The physical origins for high-frequency ground motions have traditionally been explained in terms of a frictional model that postulates that frictional processes during fault slip determine rupture properties like stress drop, which in turn control shaking amplitudes. However, these classical frictional models often struggle to explain many aspects of the high-frequency ground motions observed in nature. This discrepancy has led to the hypothesis that elastic impacts of fault-zone structures that occur to accommodate the geometric complexity of fault systems may play an important role in the generation of high-frequency ground motions. The project will explicitly test this hypothesis using three sets of seismological observations ? corner frequencies, radiation patterns, and the ratio of S-wave to P-wave radiated energy ? for which the frictional and impact models make distinctly different predictions.

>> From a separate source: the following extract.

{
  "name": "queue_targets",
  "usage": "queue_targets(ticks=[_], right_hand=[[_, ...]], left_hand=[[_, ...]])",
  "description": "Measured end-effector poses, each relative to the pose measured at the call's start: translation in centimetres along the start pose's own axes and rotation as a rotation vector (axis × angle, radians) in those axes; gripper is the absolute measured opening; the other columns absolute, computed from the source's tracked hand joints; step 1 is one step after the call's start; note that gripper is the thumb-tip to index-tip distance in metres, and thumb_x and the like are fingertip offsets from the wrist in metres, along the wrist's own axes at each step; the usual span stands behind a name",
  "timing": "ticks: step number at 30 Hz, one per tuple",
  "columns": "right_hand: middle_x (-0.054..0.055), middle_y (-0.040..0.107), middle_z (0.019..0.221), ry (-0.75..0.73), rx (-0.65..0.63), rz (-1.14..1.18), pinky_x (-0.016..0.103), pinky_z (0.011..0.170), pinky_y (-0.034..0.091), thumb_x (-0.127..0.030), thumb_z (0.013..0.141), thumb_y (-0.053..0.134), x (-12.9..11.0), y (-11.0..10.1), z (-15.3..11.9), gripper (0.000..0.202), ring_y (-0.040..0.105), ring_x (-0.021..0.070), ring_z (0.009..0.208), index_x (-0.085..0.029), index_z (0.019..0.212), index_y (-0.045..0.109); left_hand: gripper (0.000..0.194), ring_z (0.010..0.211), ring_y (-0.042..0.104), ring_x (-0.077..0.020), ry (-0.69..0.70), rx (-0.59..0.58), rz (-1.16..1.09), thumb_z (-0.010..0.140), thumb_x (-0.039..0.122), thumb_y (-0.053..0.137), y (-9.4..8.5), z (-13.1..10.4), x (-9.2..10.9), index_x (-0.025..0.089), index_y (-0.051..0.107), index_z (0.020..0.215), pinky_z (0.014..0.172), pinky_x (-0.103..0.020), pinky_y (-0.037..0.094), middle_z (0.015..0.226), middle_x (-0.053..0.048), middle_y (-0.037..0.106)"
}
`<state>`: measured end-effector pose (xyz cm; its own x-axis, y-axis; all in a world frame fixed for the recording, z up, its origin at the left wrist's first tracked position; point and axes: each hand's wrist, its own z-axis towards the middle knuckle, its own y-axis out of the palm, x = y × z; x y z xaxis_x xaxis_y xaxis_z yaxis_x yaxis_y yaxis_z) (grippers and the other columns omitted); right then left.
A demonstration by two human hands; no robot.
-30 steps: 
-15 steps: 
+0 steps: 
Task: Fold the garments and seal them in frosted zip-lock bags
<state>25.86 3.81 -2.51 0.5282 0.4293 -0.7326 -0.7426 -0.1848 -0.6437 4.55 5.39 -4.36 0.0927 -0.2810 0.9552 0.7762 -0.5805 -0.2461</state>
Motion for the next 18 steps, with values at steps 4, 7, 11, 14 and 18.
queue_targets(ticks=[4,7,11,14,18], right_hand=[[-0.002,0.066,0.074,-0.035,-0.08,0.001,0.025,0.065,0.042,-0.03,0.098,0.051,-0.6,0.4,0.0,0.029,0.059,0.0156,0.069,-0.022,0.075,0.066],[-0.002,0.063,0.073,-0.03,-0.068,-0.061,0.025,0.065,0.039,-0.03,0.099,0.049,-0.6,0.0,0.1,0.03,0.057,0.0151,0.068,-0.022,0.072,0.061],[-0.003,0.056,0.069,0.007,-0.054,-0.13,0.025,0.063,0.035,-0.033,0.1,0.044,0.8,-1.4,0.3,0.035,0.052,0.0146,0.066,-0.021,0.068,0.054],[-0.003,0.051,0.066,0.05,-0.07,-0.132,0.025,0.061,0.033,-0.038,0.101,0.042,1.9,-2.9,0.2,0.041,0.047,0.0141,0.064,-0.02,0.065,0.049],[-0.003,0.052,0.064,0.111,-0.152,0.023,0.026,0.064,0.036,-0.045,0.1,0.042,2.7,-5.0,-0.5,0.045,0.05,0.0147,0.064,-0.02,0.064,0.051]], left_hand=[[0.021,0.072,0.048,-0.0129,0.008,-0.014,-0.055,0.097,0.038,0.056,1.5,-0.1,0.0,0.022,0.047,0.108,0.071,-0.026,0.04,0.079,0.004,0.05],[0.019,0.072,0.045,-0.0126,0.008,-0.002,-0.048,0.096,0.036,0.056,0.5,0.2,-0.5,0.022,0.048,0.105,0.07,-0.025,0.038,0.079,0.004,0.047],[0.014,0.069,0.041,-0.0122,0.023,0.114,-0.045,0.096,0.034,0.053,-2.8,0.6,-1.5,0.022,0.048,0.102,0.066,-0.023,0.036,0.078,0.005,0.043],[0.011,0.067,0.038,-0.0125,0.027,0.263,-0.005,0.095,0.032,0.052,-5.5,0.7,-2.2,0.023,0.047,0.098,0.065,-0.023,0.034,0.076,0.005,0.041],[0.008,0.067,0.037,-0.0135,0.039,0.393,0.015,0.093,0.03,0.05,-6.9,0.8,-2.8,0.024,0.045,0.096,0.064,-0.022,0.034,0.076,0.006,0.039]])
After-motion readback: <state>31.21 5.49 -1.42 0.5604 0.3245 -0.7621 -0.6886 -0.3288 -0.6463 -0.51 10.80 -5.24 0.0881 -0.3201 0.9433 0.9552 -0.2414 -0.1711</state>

This work has a number of important implications for our understanding of the physics of earthquake rupture, including determining the degree to which detailed measurements of fault zone structure are needed to make accurate ground motion predictions, revising the physical interpretation of seismological stress drop estimates, and constraining the degree of wave scattering in the Earth?s crust. These advances, taken holistically, will provide crucial observational constraints for future earthquake hazard mitigation efforts.
This award reflects NSF's statutory mission and has been deemed worthy of support through evaluation using the Foundation's intellectual merit and broader impacts review criteria.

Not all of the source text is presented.